■ **Problem requirements**: Every record should be copied exactly, except that pictures are to be omitted.

[[ Records provided open ]]

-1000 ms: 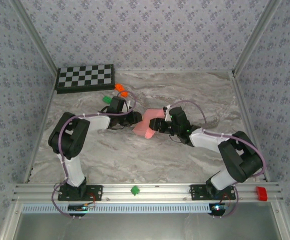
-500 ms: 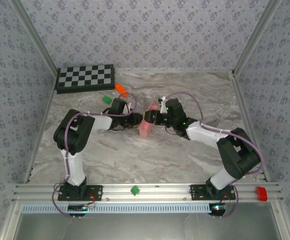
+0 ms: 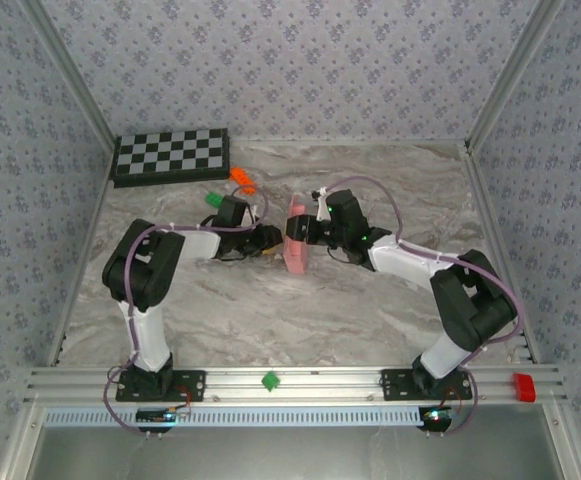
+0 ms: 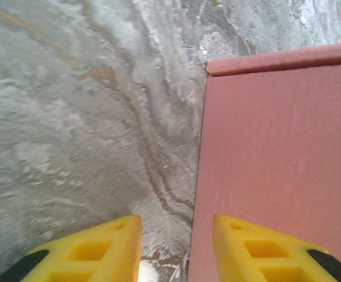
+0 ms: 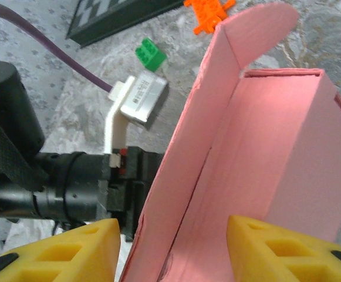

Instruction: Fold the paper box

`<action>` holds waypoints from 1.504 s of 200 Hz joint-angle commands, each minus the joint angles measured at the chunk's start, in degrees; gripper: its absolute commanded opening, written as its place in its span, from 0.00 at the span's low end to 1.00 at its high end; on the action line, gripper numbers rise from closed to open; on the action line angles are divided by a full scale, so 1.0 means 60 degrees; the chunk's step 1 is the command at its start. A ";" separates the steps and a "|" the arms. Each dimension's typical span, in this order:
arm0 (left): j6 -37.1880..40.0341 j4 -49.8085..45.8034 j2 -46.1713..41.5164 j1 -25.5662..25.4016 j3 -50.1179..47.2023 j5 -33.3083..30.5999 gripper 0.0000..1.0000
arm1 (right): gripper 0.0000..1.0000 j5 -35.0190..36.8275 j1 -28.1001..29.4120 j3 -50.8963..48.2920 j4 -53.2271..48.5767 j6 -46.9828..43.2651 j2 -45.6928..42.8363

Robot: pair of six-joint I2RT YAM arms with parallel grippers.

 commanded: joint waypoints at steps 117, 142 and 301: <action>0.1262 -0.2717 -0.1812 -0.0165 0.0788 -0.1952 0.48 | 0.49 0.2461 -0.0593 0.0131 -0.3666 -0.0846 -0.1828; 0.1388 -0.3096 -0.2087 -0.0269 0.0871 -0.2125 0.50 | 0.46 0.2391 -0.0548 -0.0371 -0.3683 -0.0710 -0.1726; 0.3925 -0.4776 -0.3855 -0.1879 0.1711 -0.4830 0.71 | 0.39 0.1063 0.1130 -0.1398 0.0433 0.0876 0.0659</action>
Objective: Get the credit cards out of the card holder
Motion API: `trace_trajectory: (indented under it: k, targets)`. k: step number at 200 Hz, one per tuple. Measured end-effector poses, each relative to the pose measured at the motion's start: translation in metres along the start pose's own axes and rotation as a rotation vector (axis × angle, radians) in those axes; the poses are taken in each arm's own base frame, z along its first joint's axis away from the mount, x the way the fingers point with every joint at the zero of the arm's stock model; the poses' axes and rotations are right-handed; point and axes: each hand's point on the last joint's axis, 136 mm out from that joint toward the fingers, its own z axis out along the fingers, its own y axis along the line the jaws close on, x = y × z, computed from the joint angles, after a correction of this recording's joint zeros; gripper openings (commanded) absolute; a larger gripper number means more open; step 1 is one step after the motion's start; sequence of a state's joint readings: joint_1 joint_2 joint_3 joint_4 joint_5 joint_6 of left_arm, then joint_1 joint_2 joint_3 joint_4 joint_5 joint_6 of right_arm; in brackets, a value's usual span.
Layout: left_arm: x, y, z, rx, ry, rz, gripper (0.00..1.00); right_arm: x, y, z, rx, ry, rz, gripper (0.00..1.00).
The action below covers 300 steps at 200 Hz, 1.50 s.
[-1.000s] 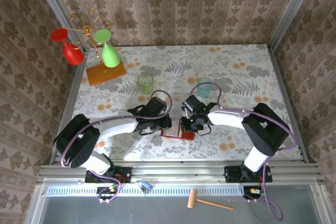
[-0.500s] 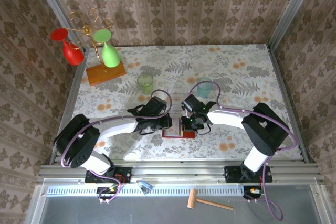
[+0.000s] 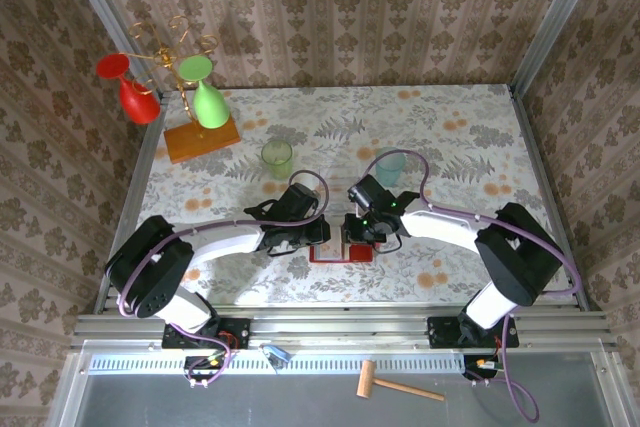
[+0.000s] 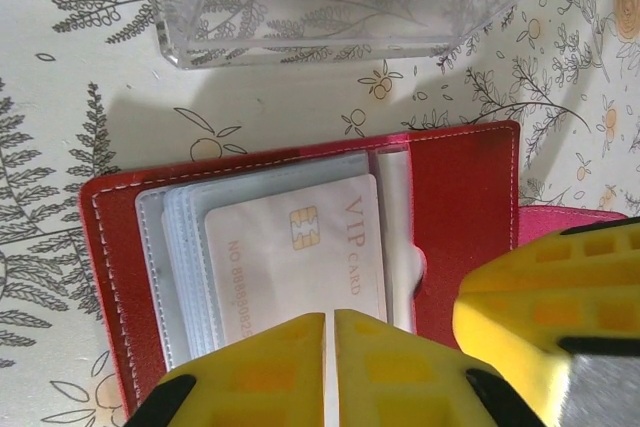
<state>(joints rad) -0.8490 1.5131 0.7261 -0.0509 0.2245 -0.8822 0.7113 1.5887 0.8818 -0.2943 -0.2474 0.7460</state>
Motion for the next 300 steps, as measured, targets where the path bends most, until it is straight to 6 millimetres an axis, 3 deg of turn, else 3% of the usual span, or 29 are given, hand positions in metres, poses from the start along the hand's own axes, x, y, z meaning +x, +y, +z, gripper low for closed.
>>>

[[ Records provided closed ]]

■ **Answer box**:
-1000 ms: 
-500 ms: 
+0 ms: 
+0 ms: 
+0 ms: 

Instruction: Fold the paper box

`<action>` holds waypoints from 1.504 s of 200 Hz joint-angle commands, each minus the joint angles measured at the chunk's start, in degrees; gripper: its absolute commanded opening, written as its place in its span, from 0.00 at the span's low end to 1.00 at its high end; on the action line, gripper numbers rise from closed to open; on the action line angles are divided by a full scale, so 1.0 means 60 degrees; the chunk's step 1 is the command at its start. A ";" separates the steps and a "|" the arms. Each dimension's typical span, in this order:
arm0 (left): j6 -37.1880..40.0341 j4 -49.8085..45.8034 j2 -46.1713..41.5164 j1 -25.5662..25.4016 j3 -50.1179..47.2023 j5 -33.3083..30.5999 gripper 0.0000..1.0000
arm1 (right): gripper 0.0000..1.0000 j5 -35.0190..36.8275 j1 -28.1001..29.4120 j3 -50.8963..48.2920 j4 -53.2271..48.5767 j6 -46.9828..43.2651 j2 -45.6928..42.8363

Robot: pair of six-joint I2RT YAM arms with parallel grippers.

 commanded: joint waypoints at steps 117, 142 and 301: <action>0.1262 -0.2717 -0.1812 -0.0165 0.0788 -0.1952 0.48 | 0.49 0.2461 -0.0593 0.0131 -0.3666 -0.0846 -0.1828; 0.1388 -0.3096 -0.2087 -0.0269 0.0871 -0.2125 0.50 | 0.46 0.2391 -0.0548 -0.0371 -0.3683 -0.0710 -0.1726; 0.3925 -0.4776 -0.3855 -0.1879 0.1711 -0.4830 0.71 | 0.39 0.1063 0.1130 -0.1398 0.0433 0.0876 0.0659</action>
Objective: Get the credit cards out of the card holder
Motion API: `trace_trajectory: (indented under it: k, targets)`. k: step number at 200 Hz, one per tuple. Measured end-effector poses, each relative to the pose measured at the motion's start: translation in metres along the start pose's own axes and rotation as a rotation vector (axis × angle, radians) in those axes; the poses are taken in each arm's own base frame, z along its first joint's axis away from the mount, x the way the fingers point with every joint at the zero of the arm's stock model; the poses' axes and rotations are right-handed; point and axes: each hand's point on the last joint's axis, 136 mm out from that joint toward the fingers, its own z axis out along the fingers, its own y axis along the line the jaws close on, x = y × z, computed from the joint angles, after a correction of this recording's joint zeros; gripper openings (commanded) absolute; a larger gripper number means more open; step 1 is one step after the motion's start; sequence of a state's joint readings: joint_1 joint_2 joint_3 joint_4 joint_5 joint_6 of left_arm, then joint_1 joint_2 joint_3 joint_4 joint_5 joint_6 of right_arm; in brackets, a value's usual span.
Layout: left_arm: x, y, z, rx, ry, rz, gripper (0.00..1.00); right_arm: x, y, z, rx, ry, rz, gripper (0.00..1.00).
The action below covers 300 steps at 200 Hz, 1.50 s.
[-1.000s] 
[-0.500s] 
[+0.000s] 
[+0.000s] 
<state>(joints rad) -0.8490 1.5131 0.7261 -0.0509 0.2245 -0.8822 0.7113 1.5887 0.8818 -0.2943 -0.2474 0.7460</state>
Motion for the next 300 steps, as measured, targets where the path bends most, until it is straight to 6 millimetres an axis, 3 deg of turn, else 3% of the usual span, or 29 are given, hand positions in metres, poses from the start along the hand's own axes, x, y, z meaning +x, +y, +z, gripper low for closed.
>>>

Now the output is complete.